Programming Assignment 1

Date Posted: September 10
Preliminary Class Diagram: September 19
Class Outline: September 26
Functionality Outline: October 3
Final Project Due: Tuesday, October 15
DDD: Tuesday, October 22


Programming Assignment 1

Background Information
  In 1866 an Austrian monk named Gregor Mendel published a paper in Proceedings of the Natural Society of Brunn, in which he described the laws of genetics which he had formulated from his work cultivating, cross-breeding, and testing thousands of pea plants (Pisum sativum). Some of the traits he studied were plant stature (tall vs. dwarf), seed color (green vs. yellow), and seed pod texture (smooth vs. wrinkled). While getting little attention from the scientific community at first, his work later became the foundation for the entire science of genetics and today Mendel is known as the "father of modern genetics."

Mendel showed that for any particular trait, such as plant stature, there were actually two genes forming a matched gene pair to determine the trait. Each of the genes in the pair could be either of two types. One gene type produced tall plants. This he represented with a T. The other produced dwarf plants and he represented this with a t. Thus, to represent the genotype or genetic makeup of a plant with regard to stature he could use, TT, Tt, or tt. He found that if a plant had at least one "tall" gene (represented as TT or Tt) it was always tall. This gene type he called dominant. Only when the genotype for a plant’s stature was represented as tt was it a dwarf plant. This gene type he called recessive.

Mendel came to this conclusion when he found that if he crossed a plant that always produced tall offspring, i.e. was pure-bred tall, with a plant that always produced dwarf offspring, i.e. was pure-bred dwarf, he got not medium sized plants but all tall plants. And, when he crossed these plants he got both tall and dwarf plants in a ratio of three tall to one dwarf. Mendel said that organisms have genes for traits in pairs. That when reproducing each parent plant contributes one of their pair of genes for each trait to each of the offspring. Which gene of the pair is contributed is purely random. This is easy to see if we look at a diagram representing the possible combinations. On the left we see the possible combinations when crossing a pure-bred tall (also called homozygous tall) with a pure-bred dwarf (also called homozygous dwarf) plant. All the offspring will be hybrid tall (also called heterozygous tall). When two of these hybrid plants are crossed we see that the phenotypes (visible traits) give a ratio of tall to dwarf plants of 3:1. The possible genotype combinations give a ratio of one homozygous tall to two heterozygous tall to one homozygous dwarf.

Your Assignment
  You are to write a simulation program to demonstrate the processes of inheritance incorporating the Mendelian laws of genetics.

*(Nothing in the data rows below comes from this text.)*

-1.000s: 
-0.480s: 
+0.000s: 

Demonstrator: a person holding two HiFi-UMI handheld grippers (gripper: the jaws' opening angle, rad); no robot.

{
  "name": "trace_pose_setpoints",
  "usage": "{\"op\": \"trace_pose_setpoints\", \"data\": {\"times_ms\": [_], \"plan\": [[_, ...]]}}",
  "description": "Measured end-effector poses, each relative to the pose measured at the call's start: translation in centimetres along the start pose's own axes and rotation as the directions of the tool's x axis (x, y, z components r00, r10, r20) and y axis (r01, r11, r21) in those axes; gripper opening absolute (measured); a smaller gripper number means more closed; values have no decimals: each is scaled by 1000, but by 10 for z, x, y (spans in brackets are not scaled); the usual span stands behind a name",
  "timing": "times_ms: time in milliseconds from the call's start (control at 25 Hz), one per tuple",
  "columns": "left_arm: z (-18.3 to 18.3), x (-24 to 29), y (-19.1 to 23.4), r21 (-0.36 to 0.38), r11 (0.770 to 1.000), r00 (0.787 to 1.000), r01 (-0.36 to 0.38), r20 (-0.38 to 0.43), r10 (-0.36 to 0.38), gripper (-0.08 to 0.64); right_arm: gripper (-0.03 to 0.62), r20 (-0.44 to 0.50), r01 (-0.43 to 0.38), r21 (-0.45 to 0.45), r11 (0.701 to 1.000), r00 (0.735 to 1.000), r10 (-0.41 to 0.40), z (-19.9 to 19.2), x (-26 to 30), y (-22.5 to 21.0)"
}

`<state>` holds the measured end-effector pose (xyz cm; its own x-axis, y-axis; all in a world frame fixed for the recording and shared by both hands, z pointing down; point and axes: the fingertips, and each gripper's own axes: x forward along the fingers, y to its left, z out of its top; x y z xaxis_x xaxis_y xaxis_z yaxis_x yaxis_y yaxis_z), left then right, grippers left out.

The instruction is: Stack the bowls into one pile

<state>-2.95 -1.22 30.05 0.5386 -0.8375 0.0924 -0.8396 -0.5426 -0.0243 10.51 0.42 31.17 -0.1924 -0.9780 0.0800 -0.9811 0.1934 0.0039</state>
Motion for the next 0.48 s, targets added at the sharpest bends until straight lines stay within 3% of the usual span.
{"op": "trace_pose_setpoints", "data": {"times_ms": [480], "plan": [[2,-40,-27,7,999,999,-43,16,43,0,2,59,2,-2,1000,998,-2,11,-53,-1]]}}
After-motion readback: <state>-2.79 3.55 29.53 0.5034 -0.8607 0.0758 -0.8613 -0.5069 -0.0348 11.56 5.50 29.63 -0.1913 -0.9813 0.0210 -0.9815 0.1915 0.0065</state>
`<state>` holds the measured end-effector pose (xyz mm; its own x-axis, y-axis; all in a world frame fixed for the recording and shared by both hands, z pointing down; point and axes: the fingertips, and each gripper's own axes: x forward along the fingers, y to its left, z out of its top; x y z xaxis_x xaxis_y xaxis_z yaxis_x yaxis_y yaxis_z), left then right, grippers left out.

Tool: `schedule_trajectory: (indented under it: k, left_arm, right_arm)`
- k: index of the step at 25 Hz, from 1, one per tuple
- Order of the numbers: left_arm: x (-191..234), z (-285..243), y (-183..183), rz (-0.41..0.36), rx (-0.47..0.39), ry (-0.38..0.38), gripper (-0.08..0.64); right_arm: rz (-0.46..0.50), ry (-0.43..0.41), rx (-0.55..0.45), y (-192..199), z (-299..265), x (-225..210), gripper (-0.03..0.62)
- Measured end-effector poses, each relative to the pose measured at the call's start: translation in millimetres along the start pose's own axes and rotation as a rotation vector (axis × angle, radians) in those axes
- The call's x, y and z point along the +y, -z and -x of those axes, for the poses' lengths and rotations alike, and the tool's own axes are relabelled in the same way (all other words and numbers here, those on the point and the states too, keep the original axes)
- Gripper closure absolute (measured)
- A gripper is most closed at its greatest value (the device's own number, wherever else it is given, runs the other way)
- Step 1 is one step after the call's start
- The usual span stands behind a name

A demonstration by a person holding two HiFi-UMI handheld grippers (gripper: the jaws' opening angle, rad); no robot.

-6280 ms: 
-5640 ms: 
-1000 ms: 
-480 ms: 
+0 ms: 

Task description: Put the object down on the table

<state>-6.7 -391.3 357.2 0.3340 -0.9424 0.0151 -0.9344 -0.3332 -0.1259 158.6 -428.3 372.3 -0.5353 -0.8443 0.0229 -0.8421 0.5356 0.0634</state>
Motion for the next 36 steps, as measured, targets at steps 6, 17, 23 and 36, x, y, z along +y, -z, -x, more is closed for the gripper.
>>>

The design and implementation of this program must follow object oriented design principles. Opportunity will be provided for you to question the customer's representative (the instructor) in class for more details.

Following is a list of requirements for this simulation.

  1. The simulation shall be able to define two "parent" organisms and their genotype for a test run. Data defining an organism shall consist of a name (given as a genus species, such as Pisum sativum), the number of genes in the genotype to be studied, and data defining each gene. All data defining the two organisms shall be read from a data file which will be provided. The format of the data file is given below. A parser class that can be used to read the data file will also be provided.
  2. The simulation shall represent the genotype of an organism as a list of any number of genes. A Gene will contain, at a minimum, the following information.
    1. A brief description of the trait, e.g. "Plant stature".
    2. The specific phenotypes (displayed traits) represented by each allele of this gene, e.g. "tall" and "dwarf".
    3. An indicator as to which trait is the dominant trait.
    4. A character to represent each allele. Note: A capitol letter shall be used to represent a dominant trait and its' corresponding lower case letter to represent the recessive trait of the pair.
  3. After reading all data defining two parent organisms the simulation shall then query the user for the number of offspring to generate. This can be in the range of 1 to 1000. A Mendelian cross between the two organisms shall then be performed and the results printed on the screen. The format of the output shall follow the outline given below.
Deliverables
  These products as specified below shall be delivered electronically via e-mail to the instructor.

Preliminary Class Diagram -- The class diagram shall be drawn using standard UML notation and shall show all of the classes to be implemented in the software and their relationships (dependencies, associations, generalizations, realizations, etc.) The PCD shall be submitted for instructor approval NLT (Not Later Than) Thursday, September 19.

Class Outline -- The class outline shall list all proposed variables and functions in each proposed class with a brief description of what each does. The class outline shall be submitted for instructor approval NLT (Not Later Than) Thursday, September 26.

Functionality Outline -- The functionality outline shall be an outline which will show the step-by-step functionality of the program. This should be taken out to a fair amount of detail. The functionality outline shall be submitted for instructor approval NLT (Not Later Than) Thursday, October 3.

Final Project -- The entire software project (compatible with Microsoft Visual Studio 2012 or 2015) shall be compressed into a zip file and submitted for instructor approval NLT Tuesday, October 15. Just turning in your source files is not acceptable.


We will have several class periods in which we will meet as a team to discuss and plan this project. We will be doing a lot of brainstorming and planning together, but remember that each person is responsibility for implementing the final design on his/her own.



To download a sample executable as well as a data file and a parser for the data file click here.



Input File Format
  This file will be provided by the instructor. It will be in a modified XML format. A data parser class (GeneticsSimDataParser.h and .cpp) will be provided for reading, parsing, and providing data from the file. Below is a sample of the type of data file that will be used by the simulation.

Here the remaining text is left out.